Investing in our Common Stock involves a high degree of risk. You should carefully consider the risks and uncertainties described below, together with all of the other information in this Annual Report on Form 10-K, including the section titled “Management’s Discussion and Analysis of Financial Condition and Results of Operations” and our consolidated financial statements and related notes, before making a decision to invest in our Common Stock. The risks and uncertainties described below may not be the only ones we face. If any of the risks actually occur, our business, financial condition, results of operations, and prospects could be materially and adversely affected. In that event, the market price of our Common Stock could decline, and you could lose part or all of your investment.

 

Risks Related to Our Business

 

We have a relatively short operating history, which makes it difficult to evaluate our business and future prospects.

 

We have a relatively short operating history, which makes it difficult to evaluate our business and future prospects. We have been in existence since June 2016 and much of our revenue growth occurred during 2021 and 2022, with a decrease of revenues noted in 2023 and 2024. In addition, we have entered into a new line of business following the acquisition of Señorita, which has a limited operating history and have discontinued our Cultivation business.
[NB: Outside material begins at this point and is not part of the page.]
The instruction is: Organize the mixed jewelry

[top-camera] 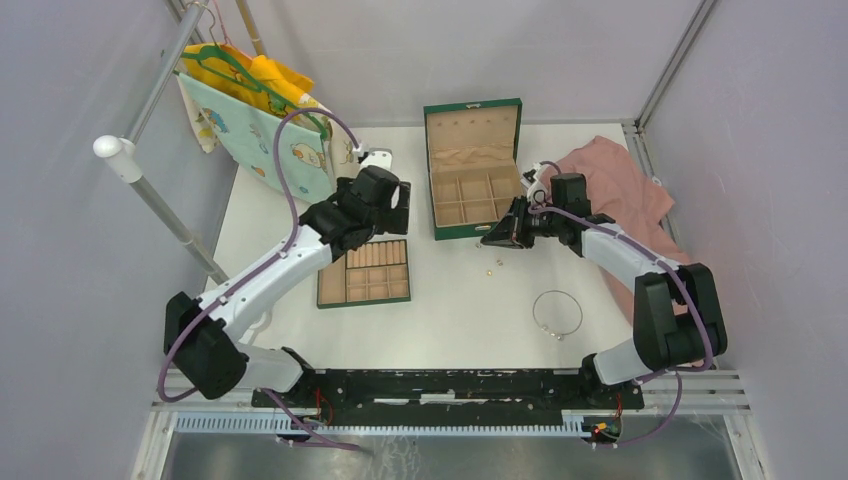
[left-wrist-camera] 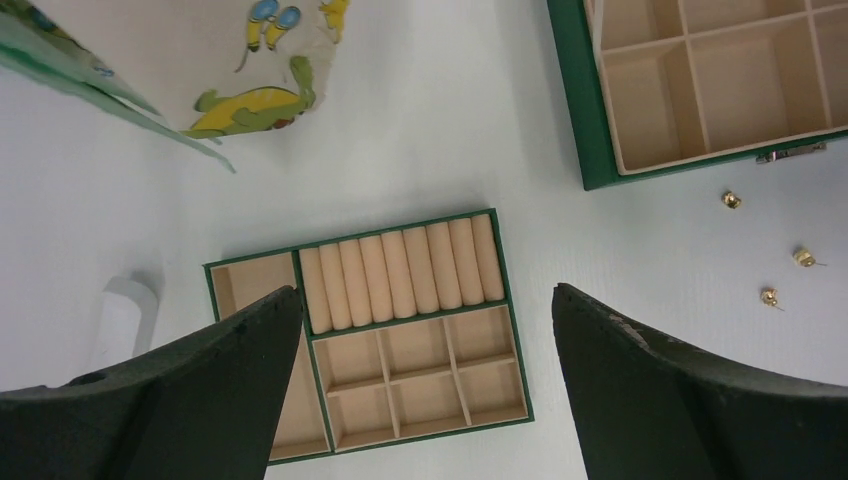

We have encountered, and will continue to encounter, risks and difficulties frequently experienced by growing companies in rapidly changing industries, including those related to:

 

market acceptance of our current and future products and services;

 

changing regulatory environments and costs associated with compliance, particularly as related to our operations in the cannabis- and hemp-related sectors;

 

our ability to compete with other companies offering similar products and services;

 

our ability to effectively market our products and services and attract new customers;

 

the amount and timing of operating expenses, particularly sales and marketing expenses, related to the maintenance and expansion of our business, operations, and infrastructure;

 

our ability to control costs, including operating expenses;

 

our ability to manage organic growth and growth fueled by acquisitions;

 

public perception and acceptance of cannabis- and hemp-related products and services generally; and

 

general economic conditions and events.

 

If we do not manage these risks successfully, our business and financial performance will be adversely affected.

 

We may require additional financing to achieve our goals, and a failure to obtain this necessary capital when needed on acceptable terms, or at all, may force us to delay, limit, reduce, or terminate our product manufacturing and development, and other operations.

 

At December 31, 2024, we had approximately $31.2 million of cash and cash equivalents. Our operating plan may change because of factors currently unknown to us, and we may need to seek additional funds sooner than planned. Even if we are able to substantially increase revenue and reduce operational expenditures, we may need to raise additional capital, either through borrowings, private offerings, public offerings, or some type of business combination, such as a merger or buyout, and there can be no assurance that we will be successful in such pursuits. Accordingly, if we are unable to generate adequate cash from operations, and if we are unable to find sources of funding, it may be necessary for us to sell one or more lines of business or all or a portion of our assets, enter into a business combination, or reduce or eliminate operations. These possibilities, to the extent available, may be on terms that result in significant dilution to our shareholders or that result in our investors losing all of their investment in our company.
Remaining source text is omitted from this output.